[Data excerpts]
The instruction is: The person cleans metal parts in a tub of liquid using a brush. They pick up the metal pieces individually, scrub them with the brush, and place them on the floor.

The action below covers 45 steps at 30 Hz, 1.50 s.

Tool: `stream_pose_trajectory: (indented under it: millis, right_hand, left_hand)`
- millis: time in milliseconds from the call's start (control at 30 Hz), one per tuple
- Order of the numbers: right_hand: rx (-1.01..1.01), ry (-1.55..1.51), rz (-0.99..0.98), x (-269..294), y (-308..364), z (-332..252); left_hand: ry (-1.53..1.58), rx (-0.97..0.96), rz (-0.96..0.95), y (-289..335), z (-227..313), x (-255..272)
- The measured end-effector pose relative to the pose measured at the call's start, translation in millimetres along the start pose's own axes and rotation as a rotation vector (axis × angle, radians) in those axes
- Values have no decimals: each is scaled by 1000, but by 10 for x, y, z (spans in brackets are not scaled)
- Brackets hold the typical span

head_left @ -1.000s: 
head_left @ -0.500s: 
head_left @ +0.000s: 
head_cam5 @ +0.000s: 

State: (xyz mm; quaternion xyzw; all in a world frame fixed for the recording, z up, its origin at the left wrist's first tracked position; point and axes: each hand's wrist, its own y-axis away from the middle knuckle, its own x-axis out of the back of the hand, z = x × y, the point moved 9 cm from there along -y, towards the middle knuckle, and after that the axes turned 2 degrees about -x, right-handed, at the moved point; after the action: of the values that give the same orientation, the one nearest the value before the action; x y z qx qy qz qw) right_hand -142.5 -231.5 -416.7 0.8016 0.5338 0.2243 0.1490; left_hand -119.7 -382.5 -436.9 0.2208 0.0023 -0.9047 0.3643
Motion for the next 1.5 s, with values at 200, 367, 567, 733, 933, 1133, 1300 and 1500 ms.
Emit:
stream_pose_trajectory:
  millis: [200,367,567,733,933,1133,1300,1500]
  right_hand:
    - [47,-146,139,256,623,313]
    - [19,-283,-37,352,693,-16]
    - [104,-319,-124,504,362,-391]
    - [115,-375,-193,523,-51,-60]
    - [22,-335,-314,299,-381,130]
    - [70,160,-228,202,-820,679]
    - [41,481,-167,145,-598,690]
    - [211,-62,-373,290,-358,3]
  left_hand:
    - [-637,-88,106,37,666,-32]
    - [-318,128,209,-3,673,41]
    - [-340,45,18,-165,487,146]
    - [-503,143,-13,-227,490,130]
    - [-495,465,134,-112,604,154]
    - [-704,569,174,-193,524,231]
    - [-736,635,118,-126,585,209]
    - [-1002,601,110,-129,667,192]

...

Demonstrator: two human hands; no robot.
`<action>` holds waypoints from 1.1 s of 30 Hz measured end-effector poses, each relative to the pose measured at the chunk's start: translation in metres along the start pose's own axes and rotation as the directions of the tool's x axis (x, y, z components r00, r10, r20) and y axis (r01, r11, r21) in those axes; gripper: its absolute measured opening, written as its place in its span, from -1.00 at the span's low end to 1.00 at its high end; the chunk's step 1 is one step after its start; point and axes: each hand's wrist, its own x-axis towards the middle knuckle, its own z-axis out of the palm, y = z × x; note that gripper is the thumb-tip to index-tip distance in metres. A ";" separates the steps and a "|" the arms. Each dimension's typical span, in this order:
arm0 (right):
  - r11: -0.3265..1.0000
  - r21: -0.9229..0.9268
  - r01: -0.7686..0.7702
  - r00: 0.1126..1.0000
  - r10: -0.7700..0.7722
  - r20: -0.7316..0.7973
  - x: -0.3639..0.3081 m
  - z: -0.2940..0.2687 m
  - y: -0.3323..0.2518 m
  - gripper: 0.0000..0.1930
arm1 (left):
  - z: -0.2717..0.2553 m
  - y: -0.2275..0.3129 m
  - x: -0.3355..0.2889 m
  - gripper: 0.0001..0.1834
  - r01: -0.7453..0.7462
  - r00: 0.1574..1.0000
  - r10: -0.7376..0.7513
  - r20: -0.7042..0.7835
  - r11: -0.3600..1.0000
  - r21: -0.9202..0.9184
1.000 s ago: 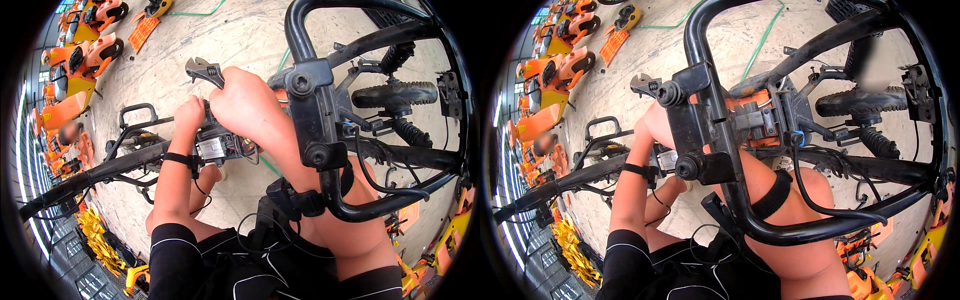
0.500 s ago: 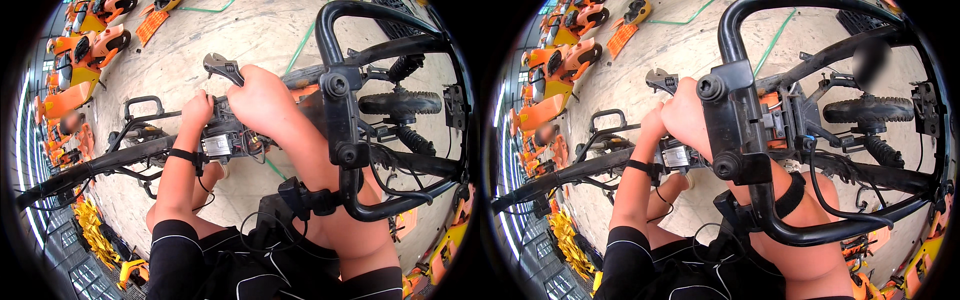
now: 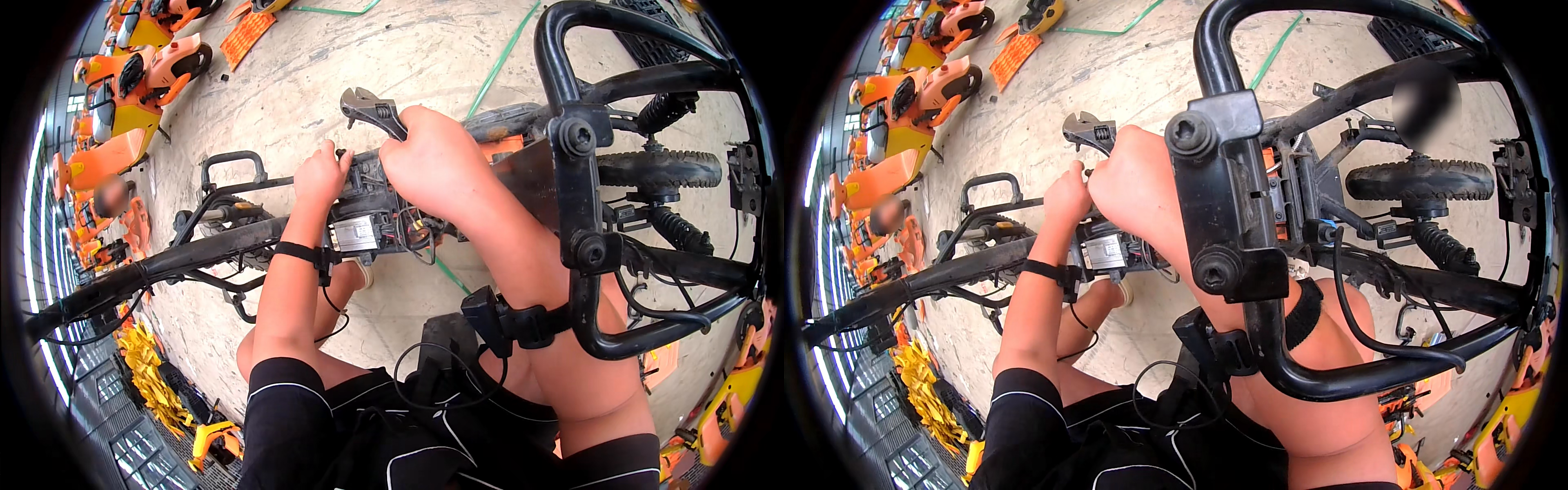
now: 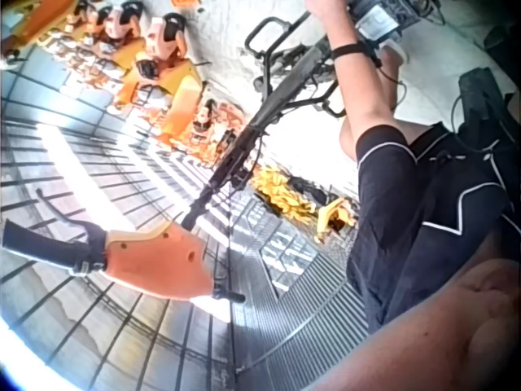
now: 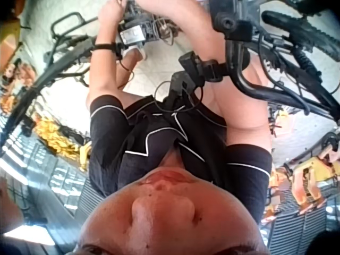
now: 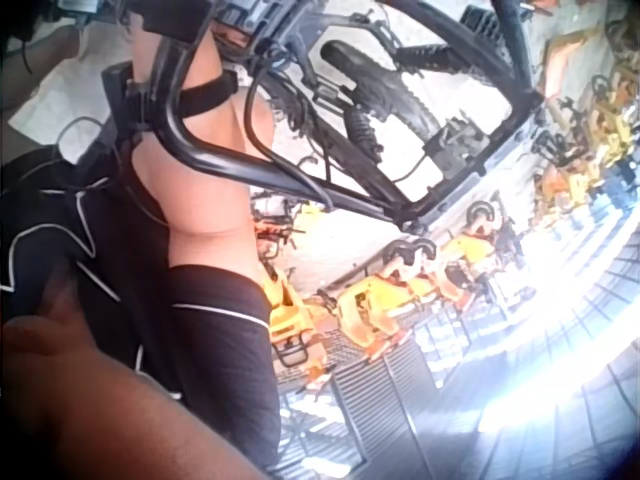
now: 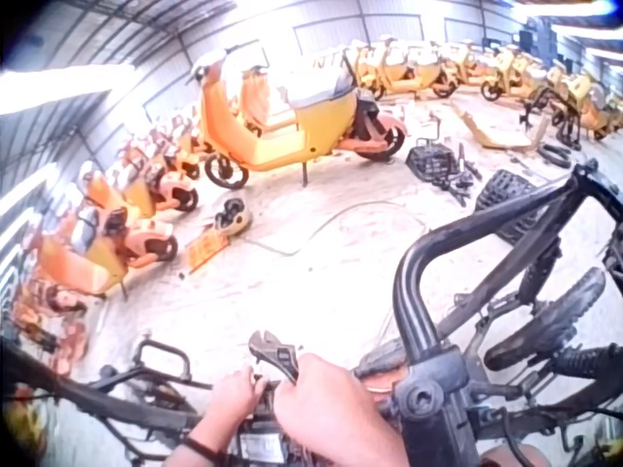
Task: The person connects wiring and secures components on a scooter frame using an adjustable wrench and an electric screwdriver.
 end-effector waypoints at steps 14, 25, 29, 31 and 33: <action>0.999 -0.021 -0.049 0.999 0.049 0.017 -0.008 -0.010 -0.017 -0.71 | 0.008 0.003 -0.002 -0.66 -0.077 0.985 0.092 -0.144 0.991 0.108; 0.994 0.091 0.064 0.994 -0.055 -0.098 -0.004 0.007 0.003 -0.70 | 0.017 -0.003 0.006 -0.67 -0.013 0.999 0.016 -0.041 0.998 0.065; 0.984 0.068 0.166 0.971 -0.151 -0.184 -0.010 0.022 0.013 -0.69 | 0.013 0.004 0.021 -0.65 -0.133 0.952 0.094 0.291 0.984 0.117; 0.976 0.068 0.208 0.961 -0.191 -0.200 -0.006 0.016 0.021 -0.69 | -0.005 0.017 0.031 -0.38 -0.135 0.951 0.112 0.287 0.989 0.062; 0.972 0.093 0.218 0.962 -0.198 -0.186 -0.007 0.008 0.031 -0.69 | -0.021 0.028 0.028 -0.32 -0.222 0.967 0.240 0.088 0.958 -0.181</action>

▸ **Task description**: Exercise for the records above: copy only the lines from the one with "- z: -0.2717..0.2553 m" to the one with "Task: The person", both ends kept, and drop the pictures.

▸ **Written answer**:
  - z: -0.2717..0.2553 m
  - y: -0.2275..0.3129 m
  - x: -0.3355..0.2889 m
  - gripper: 0.0001..0.1834
  - r01: -0.7453..0.7462
  - r00: 0.1574..1.0000
  - r10: -0.7376..0.7513
  - r20: -0.7042..0.7835
  - r11: -0.3600..1.0000
  - r21: -0.9202..0.9184
1.000 s ago: 
0.500 s ago: 
now: 
now: 
now: 
now: 
now: 
Task: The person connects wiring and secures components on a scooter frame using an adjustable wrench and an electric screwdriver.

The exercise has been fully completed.